======== Task input ========

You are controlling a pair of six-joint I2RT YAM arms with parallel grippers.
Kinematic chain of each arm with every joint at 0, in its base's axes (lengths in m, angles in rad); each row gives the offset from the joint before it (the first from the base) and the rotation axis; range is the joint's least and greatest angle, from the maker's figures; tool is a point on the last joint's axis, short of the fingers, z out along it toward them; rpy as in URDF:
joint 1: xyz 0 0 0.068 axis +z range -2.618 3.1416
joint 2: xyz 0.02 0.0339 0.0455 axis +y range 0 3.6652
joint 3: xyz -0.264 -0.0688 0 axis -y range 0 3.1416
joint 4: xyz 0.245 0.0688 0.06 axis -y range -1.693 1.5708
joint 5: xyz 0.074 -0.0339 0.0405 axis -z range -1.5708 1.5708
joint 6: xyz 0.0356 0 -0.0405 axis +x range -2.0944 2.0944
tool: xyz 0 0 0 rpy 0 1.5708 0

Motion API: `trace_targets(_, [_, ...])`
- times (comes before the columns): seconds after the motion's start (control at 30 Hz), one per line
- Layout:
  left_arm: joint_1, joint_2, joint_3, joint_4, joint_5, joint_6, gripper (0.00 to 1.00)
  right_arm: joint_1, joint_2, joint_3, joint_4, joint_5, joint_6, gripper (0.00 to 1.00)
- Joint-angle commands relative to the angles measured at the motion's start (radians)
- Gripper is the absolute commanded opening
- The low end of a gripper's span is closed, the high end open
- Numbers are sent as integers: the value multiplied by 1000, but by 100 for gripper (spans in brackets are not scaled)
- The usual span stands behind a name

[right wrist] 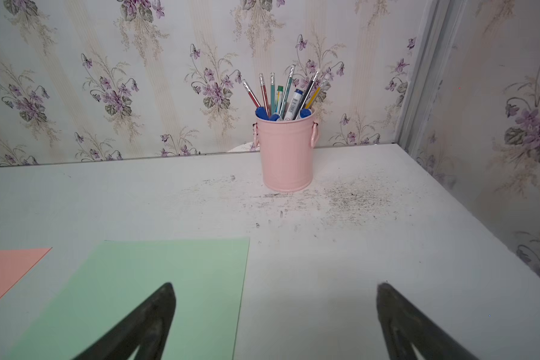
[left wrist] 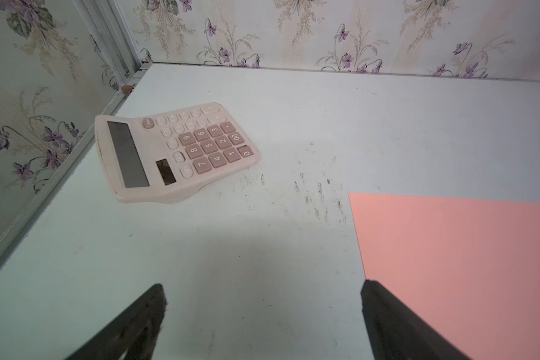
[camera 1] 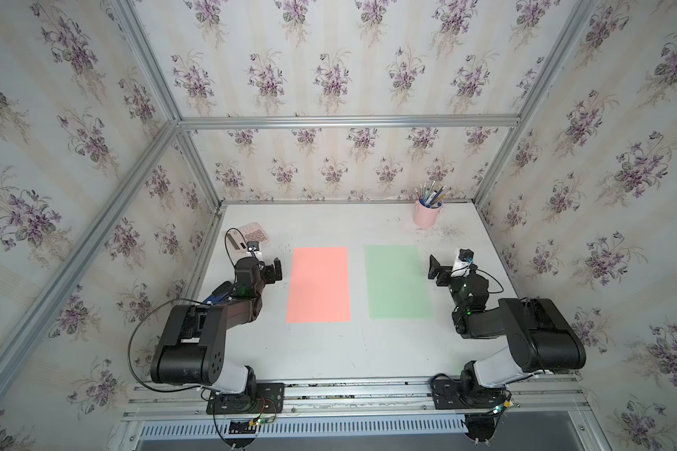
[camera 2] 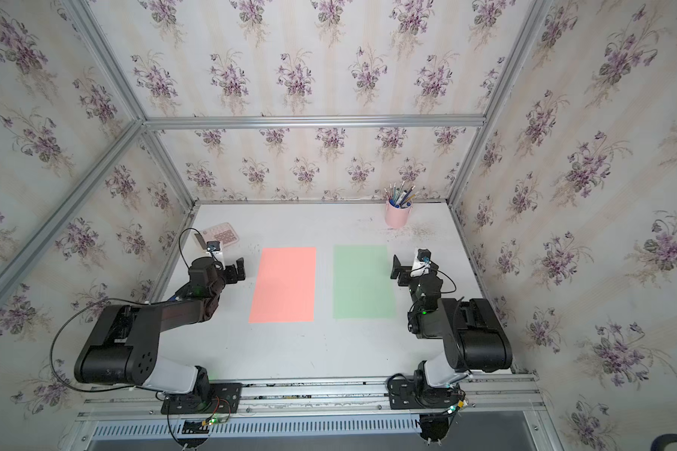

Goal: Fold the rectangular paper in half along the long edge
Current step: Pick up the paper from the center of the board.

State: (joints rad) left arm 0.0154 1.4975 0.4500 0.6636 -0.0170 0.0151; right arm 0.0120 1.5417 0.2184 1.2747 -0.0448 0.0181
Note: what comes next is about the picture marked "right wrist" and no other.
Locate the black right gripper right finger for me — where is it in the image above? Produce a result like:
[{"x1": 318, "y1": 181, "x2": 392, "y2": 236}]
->
[{"x1": 376, "y1": 283, "x2": 476, "y2": 359}]

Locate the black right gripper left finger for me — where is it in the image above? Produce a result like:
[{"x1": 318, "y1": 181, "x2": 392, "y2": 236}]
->
[{"x1": 76, "y1": 283, "x2": 176, "y2": 359}]

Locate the pink paper sheet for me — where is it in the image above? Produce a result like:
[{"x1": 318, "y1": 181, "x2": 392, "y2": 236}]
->
[{"x1": 0, "y1": 247, "x2": 51, "y2": 299}]

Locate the green paper sheet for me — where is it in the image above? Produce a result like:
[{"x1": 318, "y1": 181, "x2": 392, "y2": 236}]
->
[{"x1": 9, "y1": 238, "x2": 249, "y2": 359}]

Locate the pink metal pencil bucket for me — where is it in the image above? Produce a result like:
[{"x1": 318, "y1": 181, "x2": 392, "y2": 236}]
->
[{"x1": 253, "y1": 107, "x2": 320, "y2": 193}]

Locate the yellow pencil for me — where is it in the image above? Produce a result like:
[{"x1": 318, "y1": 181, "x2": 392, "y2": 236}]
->
[{"x1": 304, "y1": 86, "x2": 321, "y2": 110}]

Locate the white blue marker pen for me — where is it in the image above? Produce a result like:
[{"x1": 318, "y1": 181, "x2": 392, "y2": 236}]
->
[{"x1": 283, "y1": 89, "x2": 303, "y2": 121}]

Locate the green pencil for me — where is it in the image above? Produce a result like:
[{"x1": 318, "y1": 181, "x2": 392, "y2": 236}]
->
[{"x1": 280, "y1": 64, "x2": 296, "y2": 119}]

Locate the red pencil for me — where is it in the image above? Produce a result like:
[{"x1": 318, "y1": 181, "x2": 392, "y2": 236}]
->
[{"x1": 242, "y1": 80, "x2": 262, "y2": 108}]

========

> _Exercise objective_
Leaving out all pictures, transcribe the listing exactly.

> _Answer box_
You are controlling a pair of six-joint I2RT YAM arms with parallel grippers.
Kinematic chain of each arm with every joint at 0, in its base's axes (lengths in m, angles in rad); each row gives the offset from the joint before it (the first from the base) and the rotation axis; range is the joint's least and greatest angle, from the maker's figures; tool is a point on the last joint's axis, short of the fingers, z out along it toward them; rpy as in URDF:
joint 1: xyz 0 0 0.068 axis +z range -2.618 3.1416
joint 2: xyz 0.02 0.0339 0.0455 axis +y range 0 3.6652
joint 3: xyz -0.264 -0.0688 0 axis -y range 0 3.1416
joint 4: xyz 0.245 0.0688 0.06 axis -y range -1.693 1.5708
joint 5: xyz 0.074 -0.0339 0.0405 axis -z range -1.5708 1.5708
joint 6: xyz 0.0356 0 -0.0405 axis +x range -2.0944 2.0944
tool: xyz 0 0 0 rpy 0 1.5708 0

Motion API: `trace_targets(_, [_, ...])`
- times (comes before the columns): seconds after the motion's start (control at 30 Hz), one per line
- Layout:
  left_arm: joint_1, joint_2, joint_3, joint_4, joint_5, joint_6, gripper (0.00 to 1.00)
  right_arm: joint_1, joint_2, joint_3, joint_4, joint_5, joint_6, gripper (0.00 to 1.00)
- Joint-angle commands relative to the angles measured at the motion's start (radians)
- Gripper is the absolute commanded opening
- The low end of a gripper's span is closed, the high end open
- Numbers are sent as integers: the value multiplied by 1000, but by 100 for gripper (spans in brackets are not scaled)
- The usual span stands behind a name

[right wrist] 
[left wrist] 
[camera 1] 
[camera 2] 

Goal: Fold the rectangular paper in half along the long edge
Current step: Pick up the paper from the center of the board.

State: (joints rad) left arm 0.0154 1.4975 0.4500 0.6636 -0.0170 0.0151; right arm 0.0120 1.5417 0.2184 1.2747 -0.0448 0.0181
Note: what comes next is about the picture marked "right wrist" and no other.
Locate the black right gripper right finger for me — where is it in the image above? Produce a result like:
[{"x1": 318, "y1": 181, "x2": 392, "y2": 236}]
->
[{"x1": 376, "y1": 283, "x2": 476, "y2": 359}]

Locate the black right gripper left finger for me — where is it in the image above? Produce a result like:
[{"x1": 318, "y1": 181, "x2": 392, "y2": 236}]
->
[{"x1": 76, "y1": 283, "x2": 176, "y2": 359}]

Locate the pink paper sheet for me — where is it in the image above? Produce a result like:
[{"x1": 318, "y1": 181, "x2": 392, "y2": 236}]
->
[{"x1": 0, "y1": 247, "x2": 51, "y2": 299}]

Locate the green paper sheet for me — where is it in the image above? Produce a result like:
[{"x1": 318, "y1": 181, "x2": 392, "y2": 236}]
->
[{"x1": 9, "y1": 238, "x2": 249, "y2": 359}]

Locate the pink metal pencil bucket for me — where is it in the image above? Produce a result like:
[{"x1": 318, "y1": 181, "x2": 392, "y2": 236}]
->
[{"x1": 253, "y1": 107, "x2": 320, "y2": 193}]

Locate the yellow pencil for me — where is it in the image above? Produce a result like:
[{"x1": 318, "y1": 181, "x2": 392, "y2": 236}]
->
[{"x1": 304, "y1": 86, "x2": 321, "y2": 110}]

Locate the white blue marker pen for me — where is it in the image above? Produce a result like:
[{"x1": 318, "y1": 181, "x2": 392, "y2": 236}]
->
[{"x1": 283, "y1": 89, "x2": 303, "y2": 121}]

Locate the green pencil for me — where is it in the image above? Produce a result like:
[{"x1": 318, "y1": 181, "x2": 392, "y2": 236}]
->
[{"x1": 280, "y1": 64, "x2": 296, "y2": 119}]

Locate the red pencil for me — where is it in the image above? Produce a result like:
[{"x1": 318, "y1": 181, "x2": 392, "y2": 236}]
->
[{"x1": 242, "y1": 80, "x2": 262, "y2": 108}]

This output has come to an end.